Required action » Down to the last character, repeat the data that follows.

-------- Stored data --------

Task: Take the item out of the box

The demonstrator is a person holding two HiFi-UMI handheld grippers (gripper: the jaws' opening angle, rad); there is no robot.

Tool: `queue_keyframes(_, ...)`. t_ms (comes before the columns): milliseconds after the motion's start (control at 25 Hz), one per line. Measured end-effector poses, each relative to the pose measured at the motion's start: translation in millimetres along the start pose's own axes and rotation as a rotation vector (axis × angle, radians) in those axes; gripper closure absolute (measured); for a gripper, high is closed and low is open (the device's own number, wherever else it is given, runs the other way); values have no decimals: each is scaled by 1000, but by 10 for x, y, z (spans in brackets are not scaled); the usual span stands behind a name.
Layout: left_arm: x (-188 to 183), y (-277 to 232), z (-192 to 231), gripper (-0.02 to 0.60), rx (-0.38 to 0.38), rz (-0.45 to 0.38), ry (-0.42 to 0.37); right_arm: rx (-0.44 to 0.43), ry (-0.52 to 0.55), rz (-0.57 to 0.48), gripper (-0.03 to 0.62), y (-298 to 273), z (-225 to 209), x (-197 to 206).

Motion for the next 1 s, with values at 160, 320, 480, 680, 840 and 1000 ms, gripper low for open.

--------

Solution »
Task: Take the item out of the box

The demonstrator is a person holding two HiFi-UMI handheld grippers (gripper: the jaws' opening angle, rad); there is no robot.

Tool: `queue_keyframes(_, ...)`. t_ms (comes before the columns): milliseconds after the motion's start (control at 25 Hz), one per line. Measured end-effector poses, each relative to the pose measured at the motion's start: translation in millimetres along the start pose's own axes and rotation as a rotation vector (axis × angle, radians) in those axes; gripper closure absolute (measured); for a gripper, high is closed and low is open (the device's own number, wherever else it is given, runs the other way); values have no decimals: each is scaled by 1000, but by 10 for x, y, z (spans in brackets are not scaled); the usual span stands behind a name.
Layout: left_arm: x (-188 to 183), y (-277 to 232), z (-192 to 231), gripper (-0.02 to 0.60), rx (-0.38 to 0.38), rz (-0.45 to 0.38), ry (-0.42 to 0.37); right_arm: rx (-0.44 to 0.43), ry (-0.52 to 0.55), rz (-0.57 to 0.48), gripper (-0.03 to 0.62), y (-298 to 273), z (-225 to 209), x (-197 to 206).

Motion for the next 1 s, with values at 160, 320, 480, 680, 840 and 1000 ms, gripper low for open.

This output is complete, and the exercise is done.